### Task
Using the listing, copy each whole line that features "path".
++++ Information supplied
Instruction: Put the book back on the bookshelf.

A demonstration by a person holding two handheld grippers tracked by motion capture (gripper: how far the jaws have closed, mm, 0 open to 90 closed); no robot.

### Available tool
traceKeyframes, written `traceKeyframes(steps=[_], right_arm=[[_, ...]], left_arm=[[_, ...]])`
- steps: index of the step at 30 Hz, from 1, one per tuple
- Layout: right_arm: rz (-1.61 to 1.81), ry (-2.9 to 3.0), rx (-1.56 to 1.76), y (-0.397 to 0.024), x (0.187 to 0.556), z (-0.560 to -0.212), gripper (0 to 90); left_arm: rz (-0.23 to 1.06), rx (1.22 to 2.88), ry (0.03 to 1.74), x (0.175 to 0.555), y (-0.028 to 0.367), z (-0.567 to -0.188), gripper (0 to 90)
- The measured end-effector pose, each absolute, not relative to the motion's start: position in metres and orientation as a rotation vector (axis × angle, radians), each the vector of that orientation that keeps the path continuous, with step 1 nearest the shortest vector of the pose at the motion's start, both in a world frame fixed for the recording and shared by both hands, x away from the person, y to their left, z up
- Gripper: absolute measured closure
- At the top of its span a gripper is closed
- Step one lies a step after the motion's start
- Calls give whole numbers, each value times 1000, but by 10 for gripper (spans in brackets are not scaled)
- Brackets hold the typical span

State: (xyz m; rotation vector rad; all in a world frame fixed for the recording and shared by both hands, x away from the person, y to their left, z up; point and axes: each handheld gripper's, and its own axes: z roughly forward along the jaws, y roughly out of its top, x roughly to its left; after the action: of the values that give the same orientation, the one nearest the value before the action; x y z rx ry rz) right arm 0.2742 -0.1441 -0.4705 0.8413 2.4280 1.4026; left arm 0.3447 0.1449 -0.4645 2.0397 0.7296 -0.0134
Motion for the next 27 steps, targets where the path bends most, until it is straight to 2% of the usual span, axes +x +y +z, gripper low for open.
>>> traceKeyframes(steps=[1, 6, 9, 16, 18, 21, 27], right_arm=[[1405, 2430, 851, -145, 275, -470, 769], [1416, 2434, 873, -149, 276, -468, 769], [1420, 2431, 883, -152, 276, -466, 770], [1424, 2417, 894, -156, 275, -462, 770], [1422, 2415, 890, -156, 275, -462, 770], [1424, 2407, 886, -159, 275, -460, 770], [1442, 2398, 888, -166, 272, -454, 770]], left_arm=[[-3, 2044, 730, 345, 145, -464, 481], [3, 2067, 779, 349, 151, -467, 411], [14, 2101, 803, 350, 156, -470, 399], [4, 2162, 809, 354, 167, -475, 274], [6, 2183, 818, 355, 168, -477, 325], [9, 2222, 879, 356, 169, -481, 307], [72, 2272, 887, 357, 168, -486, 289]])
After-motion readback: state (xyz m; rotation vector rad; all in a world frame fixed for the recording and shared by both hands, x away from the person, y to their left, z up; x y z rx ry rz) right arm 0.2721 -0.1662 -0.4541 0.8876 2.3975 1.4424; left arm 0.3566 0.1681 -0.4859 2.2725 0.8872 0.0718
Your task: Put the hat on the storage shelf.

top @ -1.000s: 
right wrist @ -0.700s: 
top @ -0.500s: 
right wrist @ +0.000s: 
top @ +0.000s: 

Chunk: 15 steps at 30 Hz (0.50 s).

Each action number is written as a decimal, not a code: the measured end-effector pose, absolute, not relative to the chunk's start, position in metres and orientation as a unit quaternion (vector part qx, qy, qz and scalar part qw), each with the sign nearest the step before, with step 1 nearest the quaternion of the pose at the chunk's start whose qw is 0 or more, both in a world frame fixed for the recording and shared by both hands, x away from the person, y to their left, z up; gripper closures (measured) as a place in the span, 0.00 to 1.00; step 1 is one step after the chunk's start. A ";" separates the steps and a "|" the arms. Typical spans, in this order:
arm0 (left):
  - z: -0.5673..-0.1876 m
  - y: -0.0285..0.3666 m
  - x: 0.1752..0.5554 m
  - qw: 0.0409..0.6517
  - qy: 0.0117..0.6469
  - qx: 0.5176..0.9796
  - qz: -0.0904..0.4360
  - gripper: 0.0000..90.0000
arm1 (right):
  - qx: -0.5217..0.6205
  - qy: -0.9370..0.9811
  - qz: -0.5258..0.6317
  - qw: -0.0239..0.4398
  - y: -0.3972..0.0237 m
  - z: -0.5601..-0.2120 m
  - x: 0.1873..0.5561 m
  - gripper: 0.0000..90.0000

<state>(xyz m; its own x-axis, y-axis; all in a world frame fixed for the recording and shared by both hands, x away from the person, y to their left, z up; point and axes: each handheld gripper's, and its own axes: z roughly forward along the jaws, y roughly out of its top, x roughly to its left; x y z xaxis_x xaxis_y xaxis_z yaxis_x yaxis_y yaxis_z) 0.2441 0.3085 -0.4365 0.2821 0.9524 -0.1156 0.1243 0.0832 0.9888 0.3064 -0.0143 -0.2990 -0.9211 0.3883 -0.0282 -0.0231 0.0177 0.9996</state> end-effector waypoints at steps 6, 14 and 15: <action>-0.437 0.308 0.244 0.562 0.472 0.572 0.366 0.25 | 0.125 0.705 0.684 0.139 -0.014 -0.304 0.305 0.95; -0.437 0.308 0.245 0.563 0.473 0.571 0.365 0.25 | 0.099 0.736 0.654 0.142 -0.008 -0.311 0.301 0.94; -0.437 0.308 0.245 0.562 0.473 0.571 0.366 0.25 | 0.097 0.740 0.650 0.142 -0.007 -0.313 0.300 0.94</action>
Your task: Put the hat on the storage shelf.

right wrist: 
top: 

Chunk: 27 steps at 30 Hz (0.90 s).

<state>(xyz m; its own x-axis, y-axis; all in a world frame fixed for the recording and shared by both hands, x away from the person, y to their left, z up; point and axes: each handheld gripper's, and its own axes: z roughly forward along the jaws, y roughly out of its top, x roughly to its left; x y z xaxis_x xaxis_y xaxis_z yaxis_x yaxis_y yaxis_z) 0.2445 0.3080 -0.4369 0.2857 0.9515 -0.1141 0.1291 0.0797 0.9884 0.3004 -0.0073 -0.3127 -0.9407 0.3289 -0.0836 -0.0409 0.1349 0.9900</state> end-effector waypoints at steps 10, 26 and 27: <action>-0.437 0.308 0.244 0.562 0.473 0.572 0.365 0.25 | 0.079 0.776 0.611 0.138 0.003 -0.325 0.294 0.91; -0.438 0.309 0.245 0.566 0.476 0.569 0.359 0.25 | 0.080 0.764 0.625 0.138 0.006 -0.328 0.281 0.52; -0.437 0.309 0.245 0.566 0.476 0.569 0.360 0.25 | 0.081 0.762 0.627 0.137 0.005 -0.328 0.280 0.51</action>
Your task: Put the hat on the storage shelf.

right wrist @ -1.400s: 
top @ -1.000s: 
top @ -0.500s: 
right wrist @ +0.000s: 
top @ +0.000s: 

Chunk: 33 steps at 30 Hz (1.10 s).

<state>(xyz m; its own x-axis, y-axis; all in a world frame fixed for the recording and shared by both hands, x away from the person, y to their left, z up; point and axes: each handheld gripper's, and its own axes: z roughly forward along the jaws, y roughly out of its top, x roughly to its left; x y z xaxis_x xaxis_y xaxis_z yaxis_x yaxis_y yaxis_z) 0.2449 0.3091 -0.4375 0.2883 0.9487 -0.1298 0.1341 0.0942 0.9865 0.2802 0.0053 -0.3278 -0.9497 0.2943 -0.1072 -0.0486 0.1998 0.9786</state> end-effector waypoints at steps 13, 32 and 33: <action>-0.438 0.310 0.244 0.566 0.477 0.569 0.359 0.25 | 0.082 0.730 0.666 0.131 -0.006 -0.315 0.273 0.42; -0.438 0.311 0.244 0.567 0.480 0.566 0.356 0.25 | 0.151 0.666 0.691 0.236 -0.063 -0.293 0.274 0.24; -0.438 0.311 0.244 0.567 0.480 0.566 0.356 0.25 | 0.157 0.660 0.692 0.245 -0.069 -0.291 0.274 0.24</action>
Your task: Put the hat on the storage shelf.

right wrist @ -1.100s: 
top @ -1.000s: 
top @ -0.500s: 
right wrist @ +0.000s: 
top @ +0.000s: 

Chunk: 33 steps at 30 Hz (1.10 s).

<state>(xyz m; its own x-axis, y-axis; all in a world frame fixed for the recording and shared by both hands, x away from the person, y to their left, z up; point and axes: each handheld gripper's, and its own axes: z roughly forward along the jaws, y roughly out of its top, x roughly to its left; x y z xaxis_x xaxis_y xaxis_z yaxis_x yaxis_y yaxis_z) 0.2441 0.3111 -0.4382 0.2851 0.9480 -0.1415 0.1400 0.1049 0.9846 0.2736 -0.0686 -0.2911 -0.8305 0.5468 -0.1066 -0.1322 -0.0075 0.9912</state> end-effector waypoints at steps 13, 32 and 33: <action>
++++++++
### Solution
- The measured end-effector pose, each absolute, not relative to the motion's start: position in metres and orientation as a rotation vector (axis × angle, radians), each the vector of that orientation that keeps the path continuous, with step 1 nearest the shortest vector of the pose at the motion's start, both in a world frame fixed for the recording and shared by both hands, x away from the person, y to their left, z up
Motion for the next 27 steps, targets where the path bends most, until it is straight to 2% of the usual span, axes +x +y +z, gripper low for open.

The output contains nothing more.